The idea of clean beauty resonated with me because it wasn’t just about feeling better and looking better, it was about doing better as well and educating people about removing toxins from the things that you put on your skin. We’ve sort of learned about that in the foods that we eat, we’ve learned about that in our cleaning products, and it should be how things go with your skin as well, your skin being your largest organ. I was also led there inadvertently with reactions that I’d been having with my skin. I was working long hours on a TV show at the time, and I would come home at the end of the night, and my skin was just itching and red, like rosacea. So my friend Larissa Thomson, who’s one of the Onda co-founders, started introducing me to these different kinds of products. And sure enough, I saw pretty much immediate results that were effective as well as smelling and feeling good. Also, all of the makers we feature are ethically sourced and responsibly packaged, so there’s the aspect of doing better as well. I think everyone feels like they want to do better now, and especially now.
Yeah, I’ve sort of been rebuilding my beauty routine from scratch and have started to experiment with clean beauty brands.
We recently created a thing called Onda Edits on our website, which is just to make it easier for the online shopper, ‘cause it’s overwhelming if you’re beginning in this category, like, “Oh my god, what do I need? I don’t know!” So you can say, “I need extra hydration,” and there’s one that will suit that, or “I’ve got extra sensitive skin,” or just: “I’ve never done clean beauty, where do I begin?” In that kit, there’s four different products—it’s a shampoo and conditioner, a toothpaste, a deodorant, and a body wash, so it’s not too overwhelming. And at Onda, they do virtual treatments as well, so you can book one, and then they’ll teach you how to use these tools and what products your skin might need. Speaking face-to-face with someone always helps.
What does your skincare routine look like these days?

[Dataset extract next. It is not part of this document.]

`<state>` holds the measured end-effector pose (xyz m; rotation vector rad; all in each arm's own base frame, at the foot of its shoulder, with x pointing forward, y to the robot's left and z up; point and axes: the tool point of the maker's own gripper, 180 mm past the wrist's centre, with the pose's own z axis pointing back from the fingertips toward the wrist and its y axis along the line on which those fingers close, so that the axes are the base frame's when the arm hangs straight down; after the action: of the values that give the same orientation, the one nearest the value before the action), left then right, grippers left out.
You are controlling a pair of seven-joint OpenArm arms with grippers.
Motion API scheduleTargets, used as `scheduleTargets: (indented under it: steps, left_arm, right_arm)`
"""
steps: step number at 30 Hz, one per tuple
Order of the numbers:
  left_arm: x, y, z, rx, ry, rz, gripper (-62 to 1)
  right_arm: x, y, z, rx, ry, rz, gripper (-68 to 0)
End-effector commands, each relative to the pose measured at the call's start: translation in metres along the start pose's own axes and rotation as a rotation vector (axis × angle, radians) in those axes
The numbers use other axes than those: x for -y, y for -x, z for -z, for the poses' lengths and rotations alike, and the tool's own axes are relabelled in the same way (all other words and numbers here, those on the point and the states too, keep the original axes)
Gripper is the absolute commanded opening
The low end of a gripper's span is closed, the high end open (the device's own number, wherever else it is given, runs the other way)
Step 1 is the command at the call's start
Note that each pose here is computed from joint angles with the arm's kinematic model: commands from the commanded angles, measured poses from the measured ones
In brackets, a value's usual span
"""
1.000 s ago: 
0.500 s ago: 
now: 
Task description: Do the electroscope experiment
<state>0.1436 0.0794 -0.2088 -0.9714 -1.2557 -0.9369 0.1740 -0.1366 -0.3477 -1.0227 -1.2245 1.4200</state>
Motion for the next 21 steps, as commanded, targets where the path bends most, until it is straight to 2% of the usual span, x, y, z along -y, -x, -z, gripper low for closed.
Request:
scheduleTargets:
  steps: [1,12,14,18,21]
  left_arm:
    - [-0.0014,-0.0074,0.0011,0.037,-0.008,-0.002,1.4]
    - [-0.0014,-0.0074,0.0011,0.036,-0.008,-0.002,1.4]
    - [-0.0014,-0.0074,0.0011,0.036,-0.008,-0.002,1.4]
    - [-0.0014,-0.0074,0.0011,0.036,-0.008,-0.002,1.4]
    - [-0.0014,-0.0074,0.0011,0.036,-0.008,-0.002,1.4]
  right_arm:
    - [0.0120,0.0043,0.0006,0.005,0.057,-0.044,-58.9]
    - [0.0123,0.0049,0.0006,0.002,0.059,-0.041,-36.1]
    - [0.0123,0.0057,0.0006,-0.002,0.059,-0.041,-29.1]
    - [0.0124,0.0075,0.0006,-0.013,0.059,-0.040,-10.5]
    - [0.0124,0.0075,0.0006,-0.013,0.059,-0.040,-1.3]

Well, I won’t necessarily cleanse in the morning, unless I’m in the shower and I’ve just worked out, and then I’ll use a foam cleanser. Josh Rosebrook does a fantastic moisturizer with an SPF as well in it. And then a tinted moisturizer: Beautycounter has a thing called Dew Skin, which gives a glowy look, and Kosas does a good tinted face oil. At nighttime, you need to do a good cleanse, and if you’ve worn makeup you need to double cleanse—a good oil cleanser to start with, I love De Mamiel’s one, and then a foam cleanser is good. And then I start with a retinol. I love Marie Veronique products, she has a retinol which is really great for fine lines and brightening and evening the skin, and I use that once a day at night. Then a mist is great to open your pores so your skin can receive whatever you’re about to put on. Sodashi does a great mist. And then I love to mix a couple things in my hand—a face oil and maybe a cream as well. Joanna Vargas does a great night cream or Barbara Sturm. For face oil, Marie Veronique does a good one. Saint Jane has another one with CBD which is great for sensitivity. And I find I’m having a good result with lots of vitamin C products. Saint Jane has that, and Beautycounter has a good one too. A nice lip balm, Grown Alchemist has a good one. I like to rotate products, and I like to finish what I have, as well. I never like to waste.
Right. What’s the point of having beautiful products if you never use them?
Part of my childhood was I was raised by my grandmother, who went through the second World War, and she taught me about no waste, nothing gets wasted. She would save a margarine tub with a hole in it because it might be useful at some point, you know? She’d always say, “You don’t need an expiration date if you’ve got a nose!” We’ll visit, and I’ll go into her fridge and be like, “Nana, this is just chockablock with all these things! This is from 1997!” And she’ll go, “Well, does it smell alright? Then it’s fine!” She’s 95 in a month or so, and I’m still Facetiming with her, she does her yoga every other day. She’s such an Aussie battler.